From Pretend It’s a City

Who is New York for? Being around other people is what chafes and activates Lebowitz. “New Yorkers have forgotten how to walk.” Everyone’s on their phone, slowing down and getting in her way on the sidewalk, which speaks to an indifference to others. Again like How To with John Wilson, Pretend It’s a City treats New York as a space of negotiation. Other people are something like the structuring absence of the series, not least because the subject of a film called Public Speaking and a director devoted to the moviegoing experience are making something for people to watch in the comfort of their living rooms — an analogue to how Governor Cuomo’s mismanagement of the MTA is practically forcing people off trains and into Ubers and cabs (where Lebowitz kvetches about the advertisements autoplaying on seatback TVs). Lebowitz rants that her local subway stop was closed for half a year for “station enhancement” — a William Wegman mosaic. The train still doesn’t come on time. (And that was before the era of hygiene-theater ghost trains.)

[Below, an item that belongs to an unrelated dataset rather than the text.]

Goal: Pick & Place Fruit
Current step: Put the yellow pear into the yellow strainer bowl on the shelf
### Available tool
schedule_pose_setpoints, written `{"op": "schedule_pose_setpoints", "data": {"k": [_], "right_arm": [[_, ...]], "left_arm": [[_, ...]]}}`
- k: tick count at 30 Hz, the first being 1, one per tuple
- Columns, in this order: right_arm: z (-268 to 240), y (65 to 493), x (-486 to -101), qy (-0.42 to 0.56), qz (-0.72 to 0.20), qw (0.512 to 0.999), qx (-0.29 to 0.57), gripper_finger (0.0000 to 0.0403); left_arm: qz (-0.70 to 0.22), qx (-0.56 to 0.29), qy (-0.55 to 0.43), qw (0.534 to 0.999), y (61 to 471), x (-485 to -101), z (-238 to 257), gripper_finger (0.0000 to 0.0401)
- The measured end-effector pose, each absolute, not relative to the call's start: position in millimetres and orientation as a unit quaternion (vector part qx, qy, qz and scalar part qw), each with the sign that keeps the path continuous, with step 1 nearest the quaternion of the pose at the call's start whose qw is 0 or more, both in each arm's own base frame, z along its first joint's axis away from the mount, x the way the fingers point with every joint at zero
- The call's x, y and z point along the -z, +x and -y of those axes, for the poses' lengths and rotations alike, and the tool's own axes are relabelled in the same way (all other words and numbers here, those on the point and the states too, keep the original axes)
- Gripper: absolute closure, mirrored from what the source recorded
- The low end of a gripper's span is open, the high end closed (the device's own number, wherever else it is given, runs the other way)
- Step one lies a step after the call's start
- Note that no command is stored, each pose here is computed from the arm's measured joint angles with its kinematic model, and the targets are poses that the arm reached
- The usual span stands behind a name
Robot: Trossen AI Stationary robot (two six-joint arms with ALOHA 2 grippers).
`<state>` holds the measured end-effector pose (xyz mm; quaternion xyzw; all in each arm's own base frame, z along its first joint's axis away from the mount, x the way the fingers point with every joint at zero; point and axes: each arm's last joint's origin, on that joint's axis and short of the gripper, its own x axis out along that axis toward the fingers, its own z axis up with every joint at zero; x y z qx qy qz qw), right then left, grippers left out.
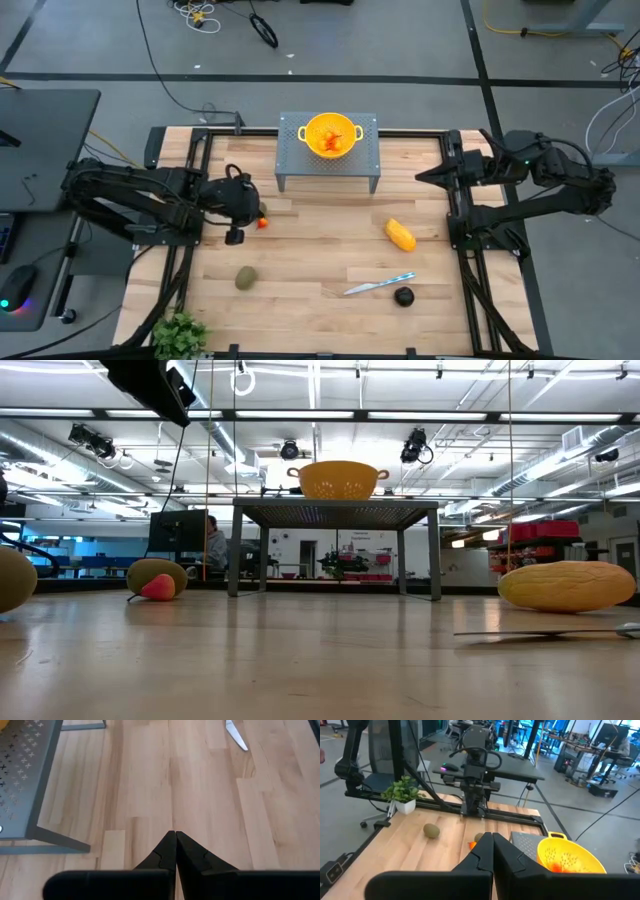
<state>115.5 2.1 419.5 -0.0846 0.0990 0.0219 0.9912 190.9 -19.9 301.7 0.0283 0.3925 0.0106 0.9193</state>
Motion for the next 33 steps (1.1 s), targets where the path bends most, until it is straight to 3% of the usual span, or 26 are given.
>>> {"op": "schedule_pose_setpoints", "data": {"k": [9,20,33], "right_arm": [[-2.0,113.8,-417.2,-0.06,-0.111,0.992,-0.02,0.0402],[-0.7,110.5,-395.3,-0.021,-0.231,0.973,0.005,0.0402],[-0.7,110.5,-394.5,-0.018,-0.236,0.972,0.005,0.0402]], "left_arm": [[-0.391,-0.013,0.028,0.92,191.0,-301.8,19.8,0.0394],[-0.391,-0.02,0.03,0.92,191.1,-301.9,19.4,0.0394],[-0.389,-0.023,0.023,0.921,191.4,-302.2,19.4,0.0388]]}}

The word “neurosis” comes from the Greek for “nerve.” Being neurotic just means that you notice something. Paralytic self-awareness and head-twitch paranoia are really heightened states of attentiveness. Thus the name Pretend It’s a City, which comes from Lebowitz’s exasperated plea to the tourists and texters clogging our streets — act like you’re someplace “where there are other people.” Like so much of what Fran Lebowitz says, it’s an expression of aggravation formed in the crucible of collective existence.

All episodes of Pretend It’s a City are available to stream on Netflix.